Des chercheurs ont identifié une composante inconnue de l'anatomie humaine. Il s'agit de l'interstitium, constitué d'un réseau d'espaces remplis de liquide, dans les tissus conjonctifs du corps, dont le derme de la peau.
Cette découverte a des implications pour la compréhension du fonctionnement de tous les organes et de la plupart des tissus ainsi que des mécanismes de la plupart des principales maladies, soulignent les chercheurs.
L'étude, publiée dans la revue Scientific Reports, montre que ce qui était considéré comme étant des couches denses de tissus conjonctifs constitue plutôt les parois de compartiments remplis de liquide qui sont interconnectés.
Ces espaces ont été découverts dans les tissus conjonctifs de tout le corps, dont ceux sous la surface de la peau, ceux tapissant le tube digestif, les poumons et le système urinaire, et ceux entourant les muscles.
Cette série d'espaces, soutenue par un réseau de protéines fortes (collagène) et flexibles (élastine) des tissus conjonctifs, peut jouer un rôle d'absorption des chocs qui empêche les tissus de se déchirer alors que les organes, les muscles et les vaisseaux se contractent et se détendent dans l'exécution de leur fonction quotidienne.

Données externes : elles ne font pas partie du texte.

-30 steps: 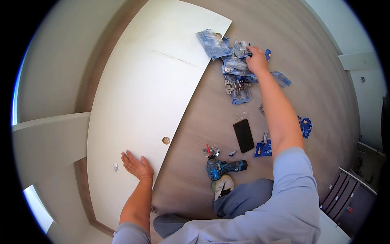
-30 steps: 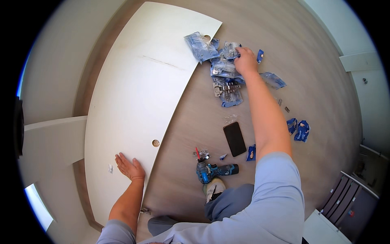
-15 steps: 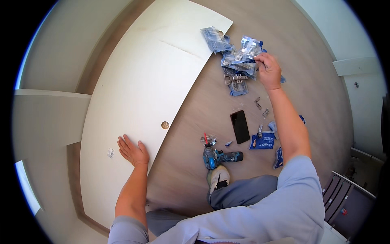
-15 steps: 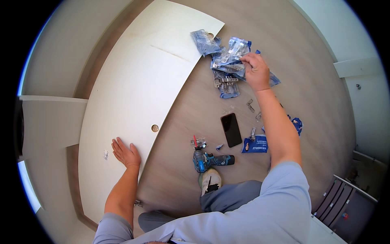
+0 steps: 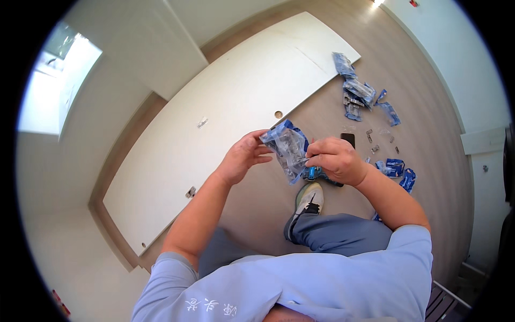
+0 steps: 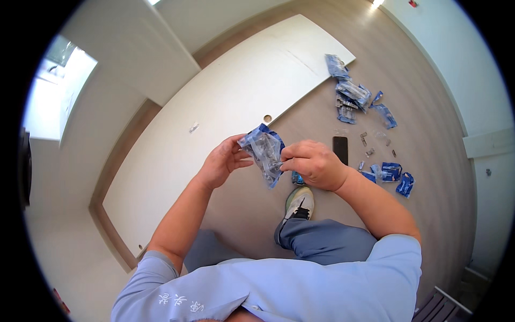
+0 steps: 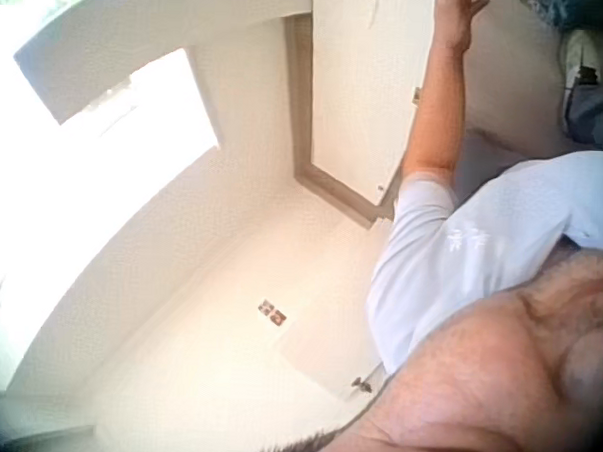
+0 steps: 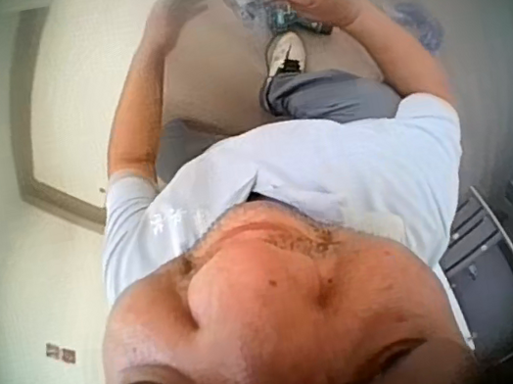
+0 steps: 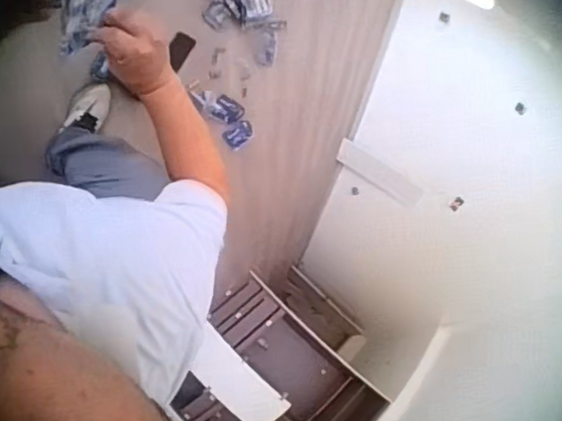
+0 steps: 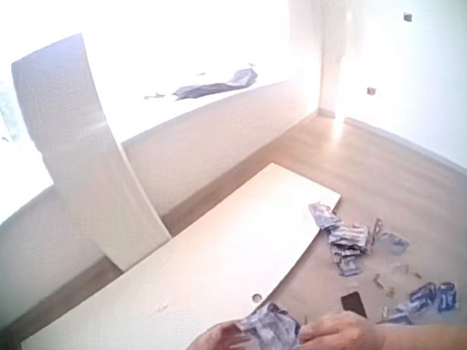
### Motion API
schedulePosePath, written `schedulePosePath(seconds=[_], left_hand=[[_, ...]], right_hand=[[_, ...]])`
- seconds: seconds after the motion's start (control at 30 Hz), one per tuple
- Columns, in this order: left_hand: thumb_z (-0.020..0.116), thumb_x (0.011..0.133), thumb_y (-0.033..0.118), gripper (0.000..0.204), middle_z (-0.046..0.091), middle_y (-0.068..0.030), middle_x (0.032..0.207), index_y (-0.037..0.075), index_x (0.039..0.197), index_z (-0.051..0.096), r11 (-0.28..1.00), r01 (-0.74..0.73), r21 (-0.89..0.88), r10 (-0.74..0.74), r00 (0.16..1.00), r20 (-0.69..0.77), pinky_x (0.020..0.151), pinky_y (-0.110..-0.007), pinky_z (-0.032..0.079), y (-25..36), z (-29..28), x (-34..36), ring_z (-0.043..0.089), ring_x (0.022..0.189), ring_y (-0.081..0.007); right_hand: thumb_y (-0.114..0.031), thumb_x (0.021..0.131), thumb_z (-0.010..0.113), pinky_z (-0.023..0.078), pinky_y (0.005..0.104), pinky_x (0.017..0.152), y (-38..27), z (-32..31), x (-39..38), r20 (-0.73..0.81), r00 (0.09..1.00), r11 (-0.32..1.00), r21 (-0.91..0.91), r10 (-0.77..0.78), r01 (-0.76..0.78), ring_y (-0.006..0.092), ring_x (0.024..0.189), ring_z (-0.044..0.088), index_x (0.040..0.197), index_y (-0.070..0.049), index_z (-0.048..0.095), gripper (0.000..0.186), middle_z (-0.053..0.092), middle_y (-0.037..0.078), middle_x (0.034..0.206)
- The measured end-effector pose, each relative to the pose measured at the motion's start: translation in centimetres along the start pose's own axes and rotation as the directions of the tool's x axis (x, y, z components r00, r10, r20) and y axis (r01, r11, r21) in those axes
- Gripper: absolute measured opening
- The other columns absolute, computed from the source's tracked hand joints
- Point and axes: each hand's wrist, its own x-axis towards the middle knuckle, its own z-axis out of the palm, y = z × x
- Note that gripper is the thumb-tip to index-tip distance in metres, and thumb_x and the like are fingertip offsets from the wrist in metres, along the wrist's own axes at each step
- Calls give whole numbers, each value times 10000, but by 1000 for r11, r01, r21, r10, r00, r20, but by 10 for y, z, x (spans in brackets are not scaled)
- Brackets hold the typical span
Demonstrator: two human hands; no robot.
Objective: The person unscrews and removes hinges from a cabinet door using a power drill and then attaches new hinges to the door while it lies on the floor.
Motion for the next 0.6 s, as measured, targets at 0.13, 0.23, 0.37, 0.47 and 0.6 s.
schedulePosePath(seconds=[0.13,0.23,0.37,0.47,0.6], left_hand=[[638,1063,242,281,730,-57,1073,0,1199,680,974,-66,215,122,959,-257,858,-346,625,13,10,-82,707,975,-157],[711,1017,197,207,736,-39,960,-5,1059,722,944,-165,284,271,880,-391,805,-313,629,24,23,-145,703,890,-125],[714,1016,197,205,726,-31,928,-8,1033,717,905,-276,325,408,781,-473,805,-300,626,37,63,-201,699,858,-111],[669,1047,221,215,704,-39,983,7,1053,669,901,-399,168,430,772,-469,812,-297,627,27,95,-227,691,906,-107],[587,1089,266,219,662,-22,1081,49,1081,615,935,-286,211,346,869,-354,880,-355,634,-19,93,-266,667,981,-123]], right_hand=[[-12,792,751,560,396,874,-43,17,41,281,958,995,96,-58,32,274,1002,692,933,-88,717,163,724,53,1058],[-215,854,810,533,418,963,-87,13,87,354,927,964,180,122,-195,293,1164,644,1080,-61,691,299,697,110,1206],[-421,926,772,536,386,919,-144,27,134,419,875,920,185,243,-345,255,1107,673,1230,-67,685,475,717,161,1165],[-461,921,741,557,427,796,-190,30,151,628,692,873,42,355,-485,368,896,701,1177,-8,697,522,727,226,971],[-332,955,688,548,444,835,-218,42,118,609,768,958,48,198,-284,351,946,700,1041,-53,729,295,739,166,1014]])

La découverte de cette autoroute de fluide en mouvement peut expliquer pourquoi le cancer qui l'envahit devient beaucoup plus susceptible de se propager, mentionnent les chercheurs. Se drainant dans le système lymphatique, ce réseau nouvellement découvert est la source de la lymphe, le fluide vital au fonctionnement des cellules immunitaires qui génèrent l'inflammation. De plus, les cellules qui résident dans cet espace et les faisceaux de collagène qui le tapissent changent avec l'âge et peuvent contribuer aux rides de la peau, au raidissement des membres et à la progression des maladies fibrotiques, sclérotiques et inflammatoires.

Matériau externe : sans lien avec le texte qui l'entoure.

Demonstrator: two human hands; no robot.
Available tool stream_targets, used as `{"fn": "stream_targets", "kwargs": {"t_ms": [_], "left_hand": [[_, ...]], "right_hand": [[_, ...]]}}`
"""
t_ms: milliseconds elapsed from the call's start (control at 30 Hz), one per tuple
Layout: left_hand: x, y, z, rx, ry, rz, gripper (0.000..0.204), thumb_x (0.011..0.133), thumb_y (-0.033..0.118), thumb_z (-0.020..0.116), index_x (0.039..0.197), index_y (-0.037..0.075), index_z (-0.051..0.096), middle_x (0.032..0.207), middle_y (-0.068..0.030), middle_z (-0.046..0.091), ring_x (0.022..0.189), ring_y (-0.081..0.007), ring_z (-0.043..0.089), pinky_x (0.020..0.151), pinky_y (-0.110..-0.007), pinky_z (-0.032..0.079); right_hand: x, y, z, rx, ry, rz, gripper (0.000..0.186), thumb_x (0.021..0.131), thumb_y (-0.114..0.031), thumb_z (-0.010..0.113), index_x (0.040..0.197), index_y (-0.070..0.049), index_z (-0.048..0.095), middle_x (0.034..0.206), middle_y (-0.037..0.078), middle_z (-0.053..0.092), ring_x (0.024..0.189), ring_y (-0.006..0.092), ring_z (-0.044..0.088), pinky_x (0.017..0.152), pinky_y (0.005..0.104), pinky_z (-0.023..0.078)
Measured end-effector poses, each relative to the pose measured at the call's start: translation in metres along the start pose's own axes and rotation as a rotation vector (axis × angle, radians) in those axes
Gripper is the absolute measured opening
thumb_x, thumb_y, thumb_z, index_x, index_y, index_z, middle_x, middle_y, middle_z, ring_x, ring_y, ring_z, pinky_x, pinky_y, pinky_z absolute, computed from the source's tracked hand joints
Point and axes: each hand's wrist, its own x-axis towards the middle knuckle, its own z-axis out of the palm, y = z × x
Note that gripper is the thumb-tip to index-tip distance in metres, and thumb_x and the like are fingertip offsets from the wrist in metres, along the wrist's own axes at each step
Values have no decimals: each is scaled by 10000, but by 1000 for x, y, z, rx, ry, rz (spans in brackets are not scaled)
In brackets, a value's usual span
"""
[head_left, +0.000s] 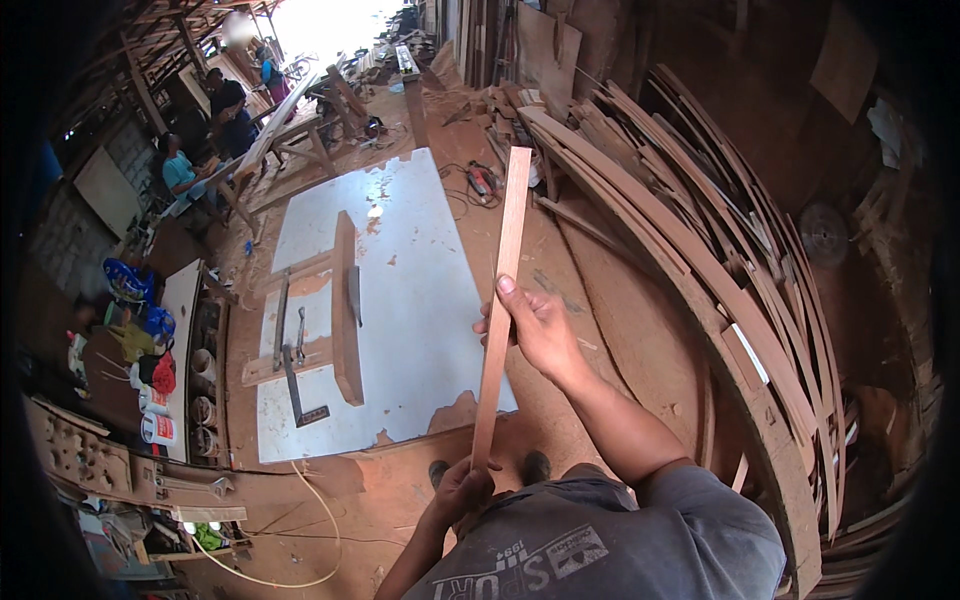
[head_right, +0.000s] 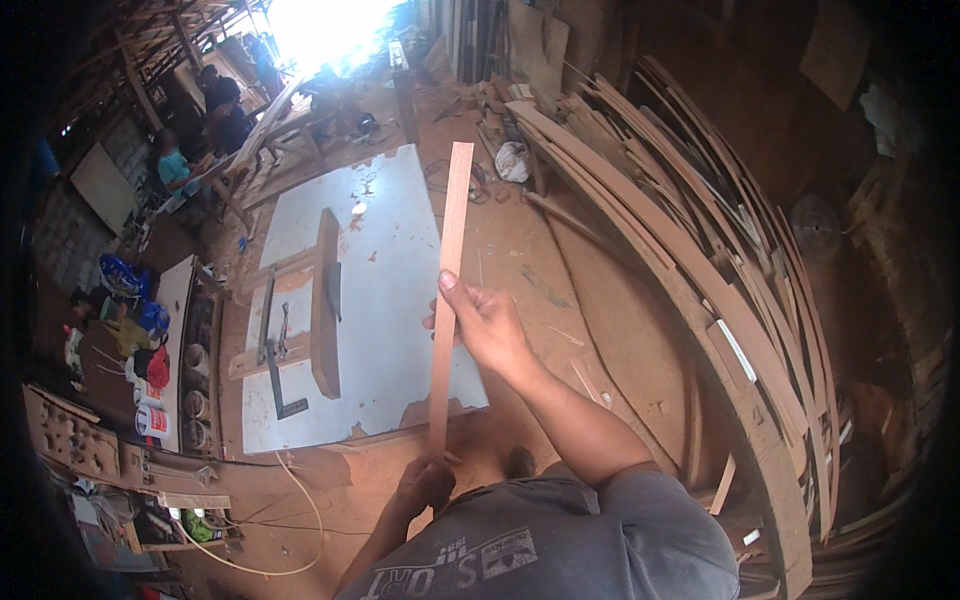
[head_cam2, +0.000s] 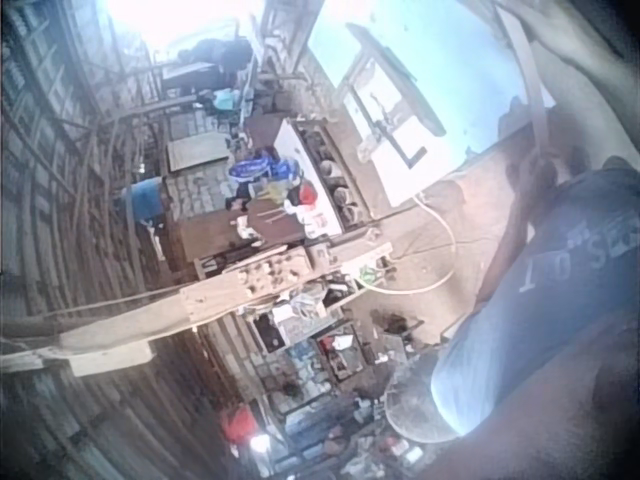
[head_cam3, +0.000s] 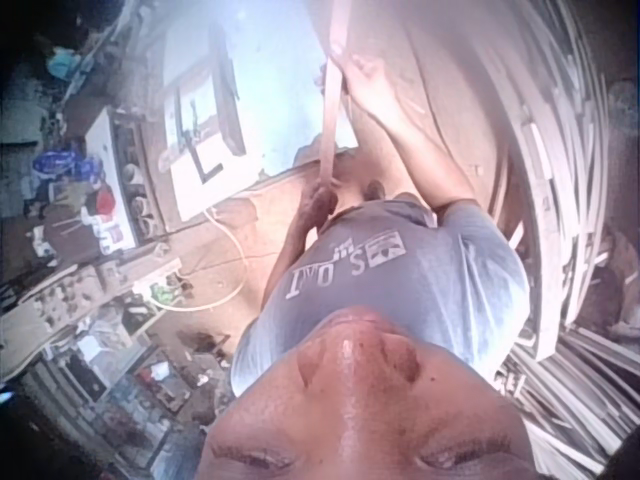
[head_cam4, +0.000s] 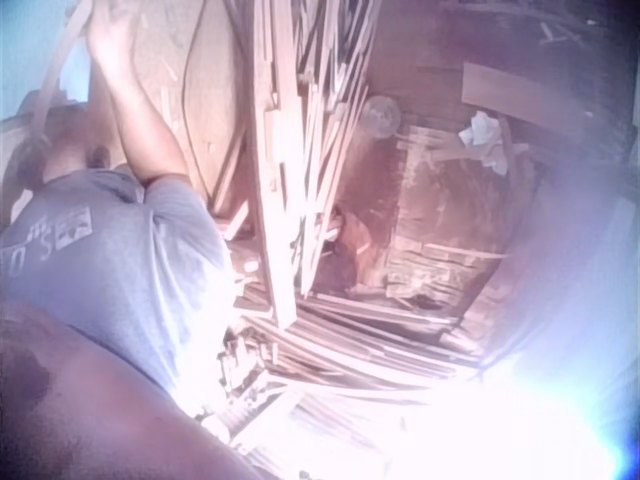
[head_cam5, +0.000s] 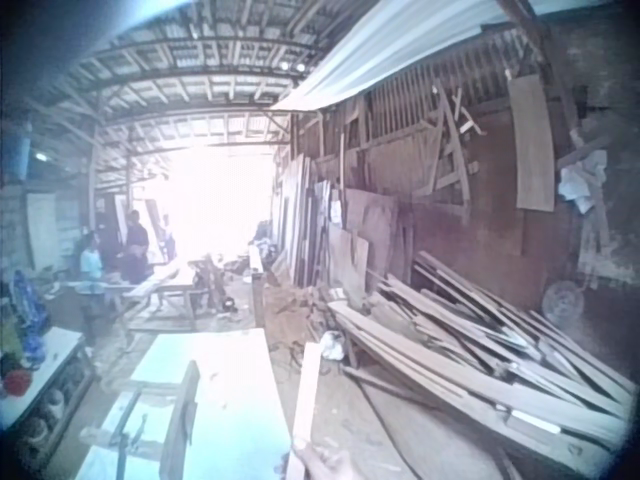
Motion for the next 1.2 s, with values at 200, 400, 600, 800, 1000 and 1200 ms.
{"fn": "stream_targets", "kwargs": {"t_ms": [200, 400, 600, 800, 1000, 1200], "left_hand": [[3, 1, 5, 220, 266, -116, 387, 1126, 375, 544, 1253, 27, 653, 799, -6, 616, 624, -84, 567, 513, -256, 448], [4, -1, -12, 206, 344, -49, 316, 1121, 304, 583, 1247, 22, 650, 882, 2, 636, 743, -63, 584, 674, -242, 490], [6, 30, -51, 349, 244, -88, 299, 1118, 330, 566, 1208, 55, 642, 872, -6, 638, 755, -74, 602, 669, -257, 504], [19, 83, -77, 383, 178, -305, 393, 1114, 464, 503, 1060, 87, 602, 842, 0, 594, 732, -91, 580, 651, -266, 493], [63, 88, -77, 542, 98, -205, 395, 1121, 436, 481, 1061, 59, 583, 859, -2, 559, 753, -115, 529, 654, -310, 470], [153, 40, -44, 328, 343, -230, 360, 1112, 431, 533, 1025, 88, 600, 802, 15, 551, 673, -89, 510, 591, -284, 443]], "right_hand": [[15, 19, 2, -1, 17, 83, 626, 1091, -561, 548, 951, 21, 731, 835, 141, 776, 720, 164, 729, 646, 290, 569], [31, 70, 10, 19, 12, 168, 453, 1044, -456, 695, 1027, -4, 716, 905, 94, 772, 760, 118, 701, 669, 254, 549], [32, 103, 27, 103, 81, 200, 418, 915, -278, 864, 1189, -17, 688, 957, 39, 725, 856, 129, 680, 786, 304, 562], [37, 115, 30, 176, 68, 285, 489, 981, -265, 787, 1350, 18, 635, 1158, 111, 730, 1011, 198, 700, 891, 362, 576], [16, 164, -20, 222, 198, 352, 349, 1053, -258, 689, 1293, -3, 685, 1171, 99, 744, 977, 187, 704, 858, 336, 571], [-32, 232, -151, 230, 393, 471, 265, 1016, -230, 736, 1108, 18, 753, 908, 87, 768, 798, 161, 713, 781, 312, 576]]}}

Il est connu longtemps que plus de la moitié du fluide dans le corps réside dans les cellules, et environ un septième à l'intérieur du cœur, des vaisseaux sanguins, des ganglions lymphatiques et des vaisseaux lymphatiques. Le fluide restant est « interstitiel », et la présente étude est la première à définir l'interstitium comme un organe à part entière, et comme l'un des plus grands du corps, selon les auteurs.
Personne n'a vu ces espaces auparavant en raison de la dépendance du domaine médical à l'examen de tissus fixes sur des lames de microscope, explique Neil Theise, pathologiste de la New York University (NYU), coauteur principal. Les résultats de cette nouvelle étude sont basés sur une nouvelle technologie d'endomicroscopie au laser qui offre une vue microscopique des tissus vivants au lieu de tissus fixes.
En utilisant cette technologie, David Carr-Locke et Petros Benias, endoscopistes et coauteurs, ont vu quelque chose d'étrange alors qu'ils sondaient le canal cholédoque d'un patient pour détecter la propagation du cancer. Il s'agissait d'une série de cavités interconnectées au niveau du tissu sous-muqueux qui ne correspondait à aucune anatomie connue.
Face à ce mystère, ils ont fait parvenir les images à Theise. Lorsque celui-ci a fait des lames de biopsie à partir du même tissu, le motif réticulaire trouvé par endomicroscopie a disparu. L'équipe confirmera plus tard que les espaces très minces que l'on voit dans les lames de biopsie, traditionnellement rejetées comme des déchirures dans les tissus, étaient plutôt les restes de compartiments effondrés, auparavant remplis de liquide.
Dans la présente étude, l'équipe a prélevé des échantillons de tissus de canaux biliaires au cours de douze chirurgies du cancer dans lesquelles étaient enlevés le pancréas et le canal cholédoque. Quelques minutes avant de bloquer le flux sanguin vers le tissu cible, les patients ont subi une microscopie confocale pour l'imagerie des tissus vivants.
Une fois que l'équipe a reconnu ce nouvel espace dans les images des canaux biliaires, elle l'a rapidement reconnu dans tout le corps, partout où les tissus bougent ou sont comprimés par la force. « Les cellules qui bordent l'espace sont également inhabituelles, peut-être responsables de la création des faisceaux de collagène qui les entourent, affirment les auteurs. Elles peuvent aussi être des cellules souches mésenchymateuses, explique Theise, dont on sait qu'elles peuvent contribuer à la formation de tissu cicatriciel dans les maladies inflammatoires. Enfin, les faisceaux de protéines observés dans cet espace sont susceptibles de générer du courant électrique, car ils se plient avec les mouvements des organes et des muscles, et peuvent jouer un rôle dans des techniques comme l'acupuncture.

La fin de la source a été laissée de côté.